**WORK INSTRUCTIONS:**
What must be handed in is the entire listing, exactly as written, with no pictures.

------------------------------------------------------------

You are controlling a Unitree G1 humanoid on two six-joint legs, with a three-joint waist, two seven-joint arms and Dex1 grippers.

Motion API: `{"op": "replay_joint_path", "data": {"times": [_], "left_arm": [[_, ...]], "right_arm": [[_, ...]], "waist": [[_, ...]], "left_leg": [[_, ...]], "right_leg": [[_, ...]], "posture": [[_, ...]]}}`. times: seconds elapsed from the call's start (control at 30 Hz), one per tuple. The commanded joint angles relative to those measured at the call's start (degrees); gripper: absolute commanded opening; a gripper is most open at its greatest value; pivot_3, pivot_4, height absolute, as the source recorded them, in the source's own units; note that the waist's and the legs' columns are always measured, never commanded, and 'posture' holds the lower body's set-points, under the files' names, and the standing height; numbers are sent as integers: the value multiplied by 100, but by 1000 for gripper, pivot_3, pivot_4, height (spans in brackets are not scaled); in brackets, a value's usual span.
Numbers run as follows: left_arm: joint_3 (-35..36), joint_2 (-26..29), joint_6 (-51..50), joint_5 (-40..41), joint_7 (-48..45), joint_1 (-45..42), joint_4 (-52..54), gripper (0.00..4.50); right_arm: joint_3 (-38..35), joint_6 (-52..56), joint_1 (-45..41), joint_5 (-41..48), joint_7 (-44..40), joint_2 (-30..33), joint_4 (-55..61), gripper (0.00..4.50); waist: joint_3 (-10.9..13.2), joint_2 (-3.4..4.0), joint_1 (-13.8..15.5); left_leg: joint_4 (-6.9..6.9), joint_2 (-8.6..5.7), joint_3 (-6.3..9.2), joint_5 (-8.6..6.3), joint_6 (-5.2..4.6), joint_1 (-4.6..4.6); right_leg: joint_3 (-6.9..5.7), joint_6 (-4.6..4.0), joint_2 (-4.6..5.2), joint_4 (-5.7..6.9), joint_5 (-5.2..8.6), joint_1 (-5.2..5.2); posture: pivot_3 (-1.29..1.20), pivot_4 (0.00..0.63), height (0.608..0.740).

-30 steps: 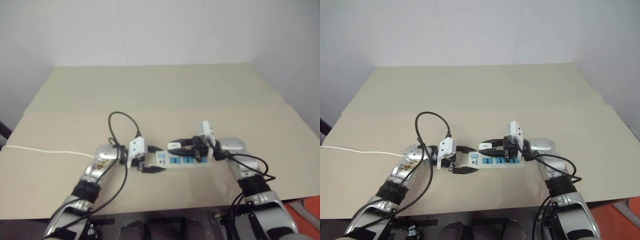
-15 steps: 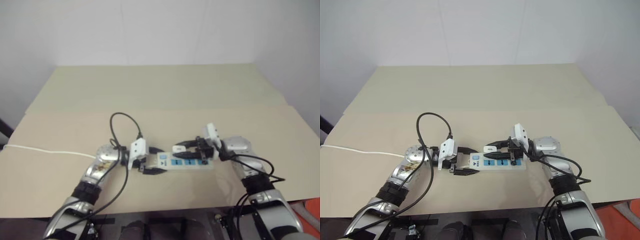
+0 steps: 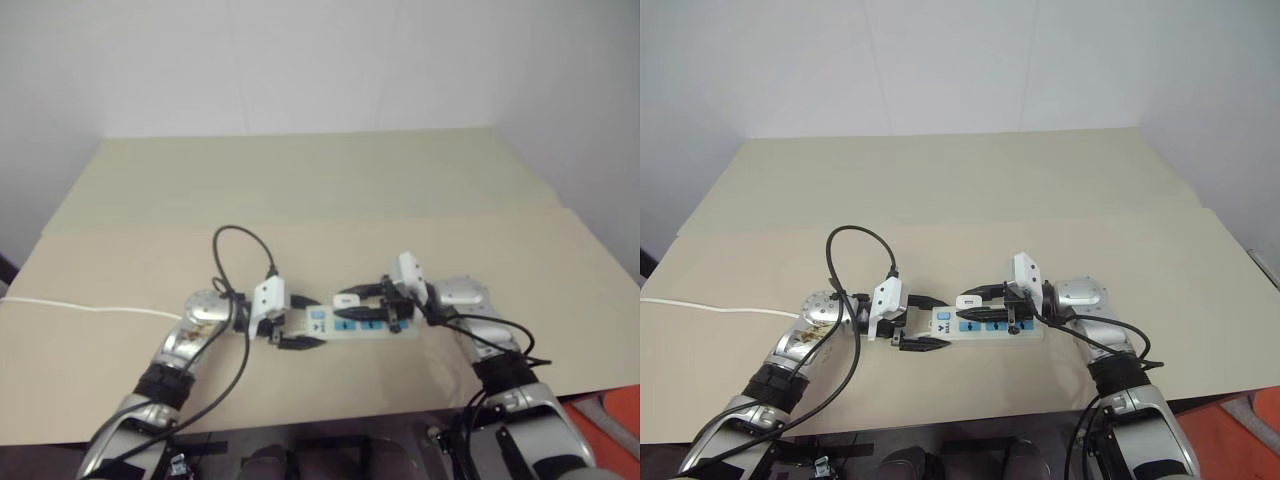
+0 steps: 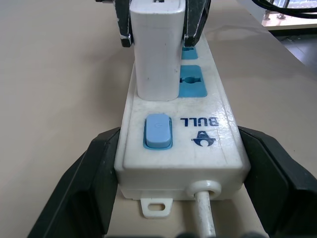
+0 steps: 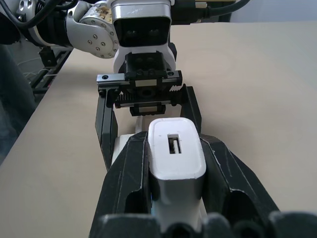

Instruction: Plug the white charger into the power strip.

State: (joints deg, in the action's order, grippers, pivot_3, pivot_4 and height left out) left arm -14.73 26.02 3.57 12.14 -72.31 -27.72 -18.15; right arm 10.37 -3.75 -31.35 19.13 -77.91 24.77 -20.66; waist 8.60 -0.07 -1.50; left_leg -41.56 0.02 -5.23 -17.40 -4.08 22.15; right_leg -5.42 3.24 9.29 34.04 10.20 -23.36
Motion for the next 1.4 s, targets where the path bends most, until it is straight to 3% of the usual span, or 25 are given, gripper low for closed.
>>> {"op": "replay_joint_path", "data": {"times": [0.03,0.77,1.23,1.4], "left_arm": [[78,170,15,-131,24,49,-36,3246],[66,187,28,-127,21,58,-21,3246],[69,201,35,-131,42,69,-24,3246],[68,203,32,-128,40,58,-31,3246]], "right_arm": [[0,-27,308,-282,-192,382,-414,1116],[451,-55,-60,-353,-330,78,-326,1116],[371,36,-33,-301,-233,67,-329,1116],[316,142,-3,-300,-179,95,-274,2783]], "waist": [[0,0,29],[0,0,51],[0,0,46],[0,-1,39]], "left_leg": [[1,-1,1,0,0,0],[3,5,2,0,0,-5],[10,12,1,-1,2,-13],[12,11,0,-1,3,-8]], "right_leg": [[0,0,1,0,0,0],[-1,-6,0,1,3,1],[-1,-14,0,2,7,2],[-1,-15,1,2,8,-4]], "posture": [[0,150,740],[0,150,740],[0,150,740],[0,150,740]]}}
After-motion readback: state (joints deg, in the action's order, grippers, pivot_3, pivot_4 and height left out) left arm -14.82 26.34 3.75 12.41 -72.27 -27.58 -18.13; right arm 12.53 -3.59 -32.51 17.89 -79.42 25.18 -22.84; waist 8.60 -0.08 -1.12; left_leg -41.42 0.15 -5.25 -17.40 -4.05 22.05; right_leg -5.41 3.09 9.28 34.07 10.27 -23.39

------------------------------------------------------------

**REPLY TO THE EXERCISE:**
You are controlling a Unitree G1 humanoid on two six-joint legs, with a three-joint waist, two seven-joint arms and Dex1 grippers.

Motion API: `{"op": "replay_joint_path", "data": {"times": [_], "left_arm": [[_, ...]], "right_arm": [[_, ...]], "waist": [[_, ...]], "left_leg": [[_, ...]], "right_leg": [[_, ...]], "posture": [[_, ...]]}}`. times: seconds elapsed from the call's start (control at 30 Hz), one per tuple. The commanded joint angles relative to those measured at the call's start (degrees); gripper: absolute commanded opening; a gripper is most open at its greatest value; pivot_3, pivot_4, height absolute, as the source recorded them, in the source's own units; note that the waist's and the legs' columns are always measured, never commanded, and 'posture' holds the lower body's set-points, under the files' names, and the standing height; numbers are sent as integers: the value multiplied by 100, but by 1000 for gripper, pivot_3, pivot_4, height (spans in brackets are not scaled); in brackets, a value's usual span.
Numbers run as follows: left_arm: joint_3 (-35..36), joint_2 (-26..29), joint_6 (-51..50), joint_5 (-40..41), joint_7 (-48..45), joint_1 (-45..42), joint_4 (-52..54), gripper (0.00..4.50); right_arm: joint_3 (-38..35), joint_6 (-52..56), joint_1 (-45..41), joint_5 (-41..48), joint_7 (-44..40), joint_2 (-30..33), joint_4 (-55..61), gripper (0.00..4.50); waist: joint_3 (-10.9..13.2), joint_2 (-3.4..4.0), joint_1 (-13.8..15.5); left_leg: joint_4 (-6.9..6.9), joint_2 (-8.6..5.7), joint_3 (-6.3..9.2), joint_5 (-8.6..6.3), joint_6 (-5.2..4.6), joint_1 (-4.6..4.6); right_leg: joint_3 (-6.9..5.7), joint_6 (-4.6..4.0), joint_2 (-4.6..5.2), joint_4 (-5.7..6.9), joint_5 (-5.2..8.6), joint_1 (-5.2..5.2); posture: pivot_3 (-1.29..1.20), pivot_4 (0.00..0.63), height (0.608..0.740).

-30 steps: 
-15 steps: 
+0 steps: 
+0 steps: 
+0 steps: 

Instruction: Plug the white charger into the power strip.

State: (joints deg, in the action's order, grippers, pivot_3, pivot_4 and height left out) left arm -14.73 26.02 3.57 12.14 -72.31 -27.72 -18.15; right arm 10.37 -3.75 -31.35 19.13 -77.91 24.77 -20.66; waist 8.60 -0.07 -1.50; left_leg -41.56 0.02 -5.23 -17.40 -4.08 22.15; right_leg -5.42 3.24 9.29 34.04 10.20 -23.36
Motion for the next 1.4 s, targets where the path bends most, until it is straight to 3% of the usual span, or 25 are given, gripper low for closed.
>>> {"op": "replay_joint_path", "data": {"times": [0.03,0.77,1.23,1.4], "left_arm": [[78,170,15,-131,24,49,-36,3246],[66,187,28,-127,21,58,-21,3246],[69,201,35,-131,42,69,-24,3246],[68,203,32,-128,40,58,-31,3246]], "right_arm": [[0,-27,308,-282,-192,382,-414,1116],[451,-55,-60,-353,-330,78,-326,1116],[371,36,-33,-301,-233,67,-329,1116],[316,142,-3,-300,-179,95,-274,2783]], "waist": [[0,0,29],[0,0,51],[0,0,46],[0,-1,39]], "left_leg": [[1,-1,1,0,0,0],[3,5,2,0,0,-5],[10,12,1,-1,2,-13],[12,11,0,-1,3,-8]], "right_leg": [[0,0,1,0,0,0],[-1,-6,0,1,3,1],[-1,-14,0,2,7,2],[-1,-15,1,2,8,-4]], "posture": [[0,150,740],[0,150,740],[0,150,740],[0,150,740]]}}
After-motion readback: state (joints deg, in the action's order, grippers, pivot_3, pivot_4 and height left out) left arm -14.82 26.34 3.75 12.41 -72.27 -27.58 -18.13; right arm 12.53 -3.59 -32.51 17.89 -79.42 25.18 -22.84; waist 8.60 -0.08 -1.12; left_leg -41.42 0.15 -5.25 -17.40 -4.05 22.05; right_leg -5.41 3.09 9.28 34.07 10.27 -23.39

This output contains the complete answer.